4. Retest the normal path.
Key Takeaways
  • Explain the purpose of Linear Search Algorithm Sequential Search before memorizing syntax.
  • Run or trace one small DAA example and confirm the output.
  • Test one normal case, one edge case, and one mistake case for Linear Search Algorithm Sequential Search.
  • Write the rule in your own words after checking the example.
  • Connect Linear Search Algorithm Sequential Search to a real project scenario instead of treating it as an isolated definition.
Common Mistakes to Avoid
WRONG Memorizing Linear Search Algorithm Sequential Search without the situation where it is useful.
RIGHT Connect Linear Search Algorithm Sequential Search to a concrete algorithm analysis task.
Purpose makes syntax easier to recall.
WRONG Testing Linear Search Algorithm Sequential Search only with the perfect input.
RIGHT Include empty, missing, duplicate, incompatible, or failed cases when relevant.
Real bugs usually appear outside the perfect path.
WRONG Changing code before reading the visible symptom or error message.
RIGHT Inspect the output, state, configuration, or stack trace connected to Linear Search Algorithm Sequential Search.
Evidence keeps debugging focused.
WRONG Memorizing Linear Search Algorithm Sequential Search without the situation where it is useful.
RIGHT Connect Linear Search Algorithm Sequential Search to a concrete algorithm analysis task.
Purpose makes syntax easier to recall.

Practice Tasks

  • Modify the example so it handles a different input or condition.
  • Write one mistake related to Linear Search Algorithm Sequential Search, then fix it and explain the fix.
  • Summarize when to use Linear Search Algorithm Sequential Search and when another approach is better.
  • Write a small example that uses Linear Search Algorithm Sequential Search in a realistic algorithm analysis scenario.
  • Change one important value in the Linear Search Algorithm Sequential Search example and predict the result first.

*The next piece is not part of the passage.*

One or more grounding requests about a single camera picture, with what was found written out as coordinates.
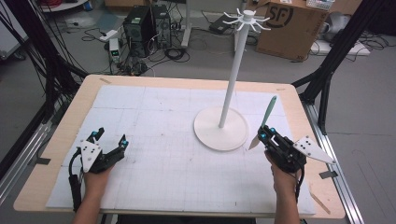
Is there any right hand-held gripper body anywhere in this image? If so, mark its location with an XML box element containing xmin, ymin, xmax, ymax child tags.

Frequently Asked Questions

The common mistake is memorizing syntax without understanding when the behavior changes or fails.

Remember the problem it solves in algorithm analysis, then attach the syntax or steps to that problem.

You can predict the result of a small example, explain a failure case, and choose it over a nearby alternative for a clear reason.

They often copy the syntax but skip the state, input, dependency, selector, route, type, or configuration that controls the behavior.

Ready to Level Up Your Skills?

Explore 500+ free tutorials across 20+ languages and frameworks.